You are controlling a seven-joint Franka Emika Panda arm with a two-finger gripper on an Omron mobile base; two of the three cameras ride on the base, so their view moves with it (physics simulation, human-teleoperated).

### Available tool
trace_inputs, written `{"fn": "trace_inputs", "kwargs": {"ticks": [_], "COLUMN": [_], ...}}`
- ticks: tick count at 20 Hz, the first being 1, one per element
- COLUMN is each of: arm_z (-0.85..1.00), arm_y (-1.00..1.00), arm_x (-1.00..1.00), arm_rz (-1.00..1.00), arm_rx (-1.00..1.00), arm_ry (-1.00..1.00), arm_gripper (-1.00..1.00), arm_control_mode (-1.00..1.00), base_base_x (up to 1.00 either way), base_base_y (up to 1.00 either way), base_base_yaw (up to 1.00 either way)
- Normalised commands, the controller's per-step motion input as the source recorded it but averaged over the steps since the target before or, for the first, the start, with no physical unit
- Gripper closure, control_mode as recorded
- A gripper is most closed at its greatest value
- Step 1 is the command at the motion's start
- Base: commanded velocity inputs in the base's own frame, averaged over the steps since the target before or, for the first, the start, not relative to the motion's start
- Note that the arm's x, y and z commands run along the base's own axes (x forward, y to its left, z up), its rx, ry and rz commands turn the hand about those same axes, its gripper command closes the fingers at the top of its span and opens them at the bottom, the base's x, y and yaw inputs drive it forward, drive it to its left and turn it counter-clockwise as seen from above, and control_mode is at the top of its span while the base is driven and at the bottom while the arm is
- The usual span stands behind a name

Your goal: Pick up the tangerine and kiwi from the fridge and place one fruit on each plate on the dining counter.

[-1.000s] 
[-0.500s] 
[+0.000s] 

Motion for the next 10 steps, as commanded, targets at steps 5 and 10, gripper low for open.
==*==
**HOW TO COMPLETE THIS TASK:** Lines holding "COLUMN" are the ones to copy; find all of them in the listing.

**REPLY:**
trace_inputs, written `{"fn": "trace_inputs", "kwargs": {"ticks": [_], "COLUMN": [_], ...}}`
- COLUMN is each of: arm_z (-0.85..1.00), arm_y (-1.00..1.00), arm_x (-1.00..1.00), arm_rz (-1.00..1.00), arm_rx (-1.00..1.00), arm_ry (-1.00..1.00), arm_gripper (-1.00..1.00), arm_control_mode (-1.00..1.00), base_base_x (up to 1.00 either way), base_base_y (up to 1.00 either way), base_base_yaw (up to 1.00 either way)

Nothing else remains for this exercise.